Background: Insomnia disorder is a highly prevalent health condition, affecting ~10-15% of the adult population worldwide. A central feature of insomnia is hyperarousal characterized as persistent and increased somatic, cognitive and cortical stimulation. Hyperarousal leads to a state of conditioned arousal that disrupts both sleep and daytime function. Research studies have shown increases in body temperature, heart rate, electroencephalographic activity, catecholamines, and oxygen consumption as a measure of metabolic rate. These findings provide evidence of increased physiological activation in insomnia however results are not consistent. The aim of the systematic review was to determine if metabolic rate in patients with insomnia is increased in keeping with the hyperarousal hypothesis. Methods: We searched Pubmed, Web of Science, CINAHL, PsycINFO, EMBASE, and Scopus databases for observational and interventional studies that have measured metabolic rate in insomnia. Study characteristics were extracted and summarized and a risk of bias was performed for each of the studies. Results: Two reviewers screened 963 abstracts with 35 articles of interest for full-text review. Four articles evaluating 75 participants were included in this systematic review. Two studies showed increased oxygen consumption across 24 h in insomnia patients compared with good-sleeping controls.
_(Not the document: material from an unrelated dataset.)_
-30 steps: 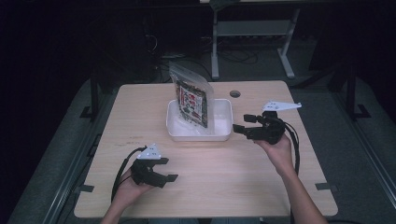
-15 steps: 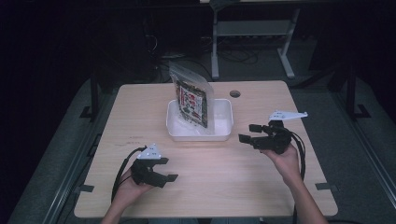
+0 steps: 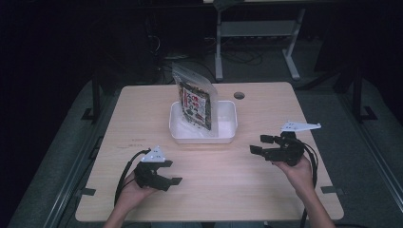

One study which measured oxygen consumption at only a single timepoint showed no difference between insomnia patients and good-sleeping controls. A further study evaluating the effect of lorazepam on oxygen consumption in patients with chronic insomnia showed that lorazepam reduced metabolic rate during the night time only. Conclusions: These findings show that metabolic rate appears to be increased across 24 h in line with the hyperarousal model of insomnia. However, these increases in metabolic rate in insomnia were minor compared to good-sleeping controls and the clinical significance is unclear. Larger, methodologically robust studies are required to confirm these findings and the effect of any increase in metabolic rate on sleep-wake disturbances or pathophysiology.